WORK TASK
Please return the lines below verbatim, beginning at the one that has "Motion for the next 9" and stopping after the one that has "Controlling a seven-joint", and add no other lines.

(Records from a dataset)
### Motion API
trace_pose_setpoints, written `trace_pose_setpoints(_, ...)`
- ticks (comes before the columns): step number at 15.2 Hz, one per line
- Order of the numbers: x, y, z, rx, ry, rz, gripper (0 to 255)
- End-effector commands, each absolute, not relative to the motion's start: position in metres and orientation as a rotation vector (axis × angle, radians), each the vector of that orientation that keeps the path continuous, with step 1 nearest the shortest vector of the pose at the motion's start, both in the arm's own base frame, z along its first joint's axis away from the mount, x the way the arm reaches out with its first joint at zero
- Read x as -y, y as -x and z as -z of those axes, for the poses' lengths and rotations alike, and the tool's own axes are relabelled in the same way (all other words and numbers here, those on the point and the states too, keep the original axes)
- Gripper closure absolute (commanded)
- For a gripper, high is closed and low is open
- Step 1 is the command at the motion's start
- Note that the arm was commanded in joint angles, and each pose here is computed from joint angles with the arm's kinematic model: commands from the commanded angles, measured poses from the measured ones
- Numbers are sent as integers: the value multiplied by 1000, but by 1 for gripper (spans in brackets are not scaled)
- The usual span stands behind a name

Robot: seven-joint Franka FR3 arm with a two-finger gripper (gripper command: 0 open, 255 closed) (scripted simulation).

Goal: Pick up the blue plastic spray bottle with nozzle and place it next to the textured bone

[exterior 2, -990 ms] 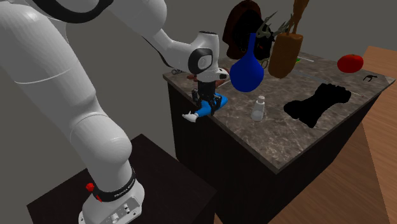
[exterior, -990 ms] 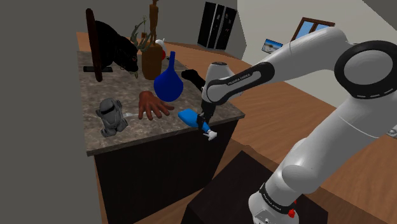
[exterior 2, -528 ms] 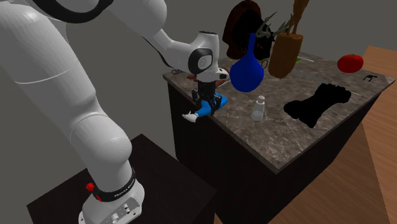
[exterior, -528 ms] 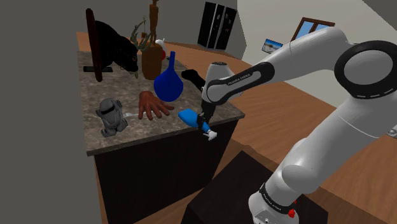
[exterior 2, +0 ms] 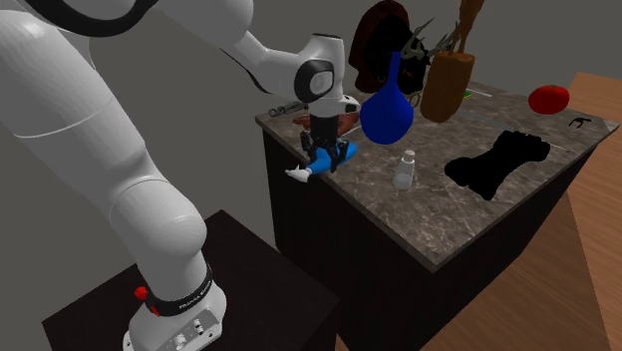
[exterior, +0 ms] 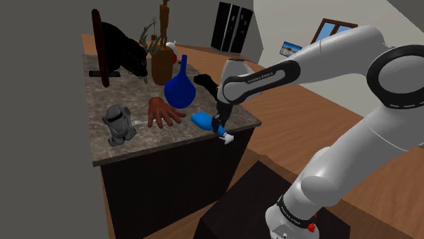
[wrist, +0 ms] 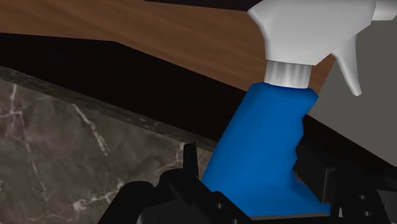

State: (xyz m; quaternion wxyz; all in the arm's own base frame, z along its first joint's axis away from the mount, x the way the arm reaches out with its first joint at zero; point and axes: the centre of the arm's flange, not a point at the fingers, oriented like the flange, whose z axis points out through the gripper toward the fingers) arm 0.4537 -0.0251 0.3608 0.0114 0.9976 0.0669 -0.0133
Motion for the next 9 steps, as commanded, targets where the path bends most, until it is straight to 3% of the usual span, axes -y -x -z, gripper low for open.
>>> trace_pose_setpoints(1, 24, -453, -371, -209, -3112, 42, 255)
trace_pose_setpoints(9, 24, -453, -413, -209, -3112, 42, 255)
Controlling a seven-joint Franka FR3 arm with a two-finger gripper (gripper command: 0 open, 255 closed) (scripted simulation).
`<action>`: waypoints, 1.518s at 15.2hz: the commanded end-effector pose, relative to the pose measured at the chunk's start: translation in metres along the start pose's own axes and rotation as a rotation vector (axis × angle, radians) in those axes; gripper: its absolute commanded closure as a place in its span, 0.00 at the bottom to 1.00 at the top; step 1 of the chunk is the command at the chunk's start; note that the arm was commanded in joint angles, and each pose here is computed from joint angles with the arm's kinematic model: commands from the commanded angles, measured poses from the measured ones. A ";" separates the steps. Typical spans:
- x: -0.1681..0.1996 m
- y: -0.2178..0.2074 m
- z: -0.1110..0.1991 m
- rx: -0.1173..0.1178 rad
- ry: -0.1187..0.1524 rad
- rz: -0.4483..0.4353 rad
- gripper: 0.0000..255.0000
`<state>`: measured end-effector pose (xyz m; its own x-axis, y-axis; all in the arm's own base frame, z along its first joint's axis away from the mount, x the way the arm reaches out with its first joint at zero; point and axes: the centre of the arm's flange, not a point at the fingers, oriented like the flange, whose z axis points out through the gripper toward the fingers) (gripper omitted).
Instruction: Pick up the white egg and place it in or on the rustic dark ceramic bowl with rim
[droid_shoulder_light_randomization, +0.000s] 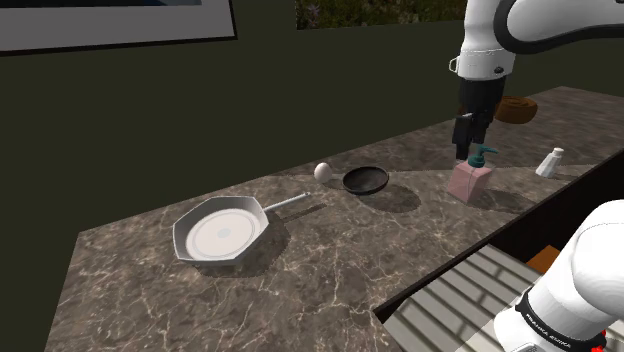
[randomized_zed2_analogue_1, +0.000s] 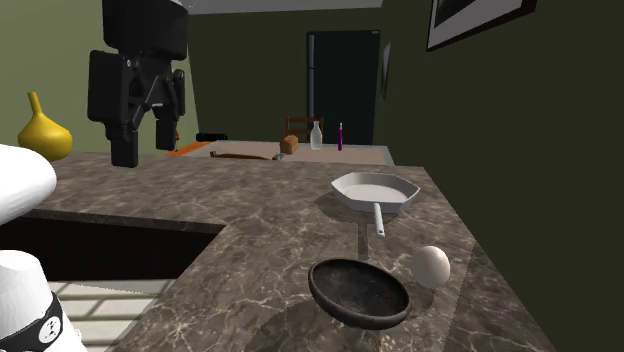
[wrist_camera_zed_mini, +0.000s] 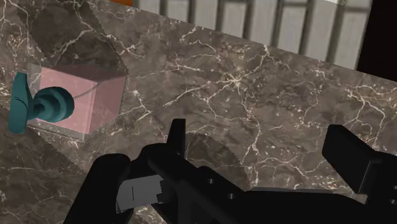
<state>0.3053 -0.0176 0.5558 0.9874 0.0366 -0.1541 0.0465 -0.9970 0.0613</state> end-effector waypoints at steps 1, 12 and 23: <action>0.000 0.000 0.000 0.000 0.000 0.000 0.00; 0.131 -0.034 0.039 0.088 -0.005 0.197 0.00; 0.266 -0.044 0.076 0.176 -0.009 0.394 0.00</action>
<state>0.5430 0.0325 0.4426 0.9298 -0.3312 -0.1604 -0.3422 -0.9385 -0.0458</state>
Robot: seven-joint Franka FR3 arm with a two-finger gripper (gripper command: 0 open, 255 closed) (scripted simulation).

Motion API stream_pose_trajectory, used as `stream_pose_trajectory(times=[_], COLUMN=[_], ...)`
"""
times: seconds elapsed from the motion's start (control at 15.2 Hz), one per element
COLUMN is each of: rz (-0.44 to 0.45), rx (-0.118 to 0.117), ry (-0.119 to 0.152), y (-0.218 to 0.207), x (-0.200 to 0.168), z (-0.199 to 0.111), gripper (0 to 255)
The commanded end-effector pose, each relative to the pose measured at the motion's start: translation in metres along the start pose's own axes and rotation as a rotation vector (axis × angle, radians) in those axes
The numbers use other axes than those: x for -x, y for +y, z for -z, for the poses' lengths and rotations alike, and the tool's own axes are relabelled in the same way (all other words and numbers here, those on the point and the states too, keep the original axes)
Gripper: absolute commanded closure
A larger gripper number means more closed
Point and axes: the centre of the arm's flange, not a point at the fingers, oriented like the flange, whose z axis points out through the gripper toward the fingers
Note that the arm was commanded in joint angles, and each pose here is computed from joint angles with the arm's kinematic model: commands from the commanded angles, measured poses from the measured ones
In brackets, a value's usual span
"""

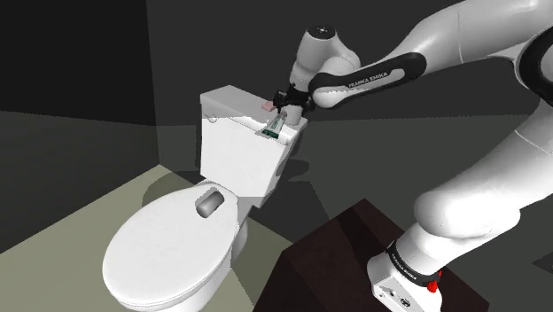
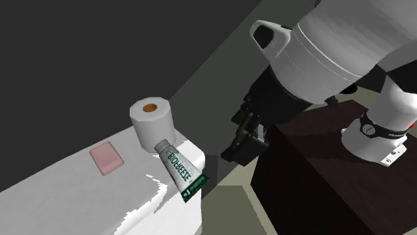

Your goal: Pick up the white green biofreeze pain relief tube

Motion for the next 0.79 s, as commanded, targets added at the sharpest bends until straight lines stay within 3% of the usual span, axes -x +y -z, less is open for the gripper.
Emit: stream_pose_trajectory(times=[0.0,0.59,0.73], rz=[-0.059,-0.301,-0.302], rx=[0.022,0.124,0.125], ry=[0.021,0.099,0.100], y=[-0.011,-0.044,-0.045], x=[-0.011,-0.067,-0.065], z=[-0.023,-0.122,-0.128], gripper=[0,0,0])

EXERCISE ANSWER
Motion for the next 9 steps, as commanded, targets where the path bends most, until it is straight to 3% of the usual span, axes -y -x -z, gripper low for open.
>>> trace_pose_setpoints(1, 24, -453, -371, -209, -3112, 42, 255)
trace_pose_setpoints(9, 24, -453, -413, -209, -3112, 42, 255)
Controlling a seven-joint Franka FR3 arm with a two-finger gripper (gripper command: 0 open, 255 closed) (scripted simulation).

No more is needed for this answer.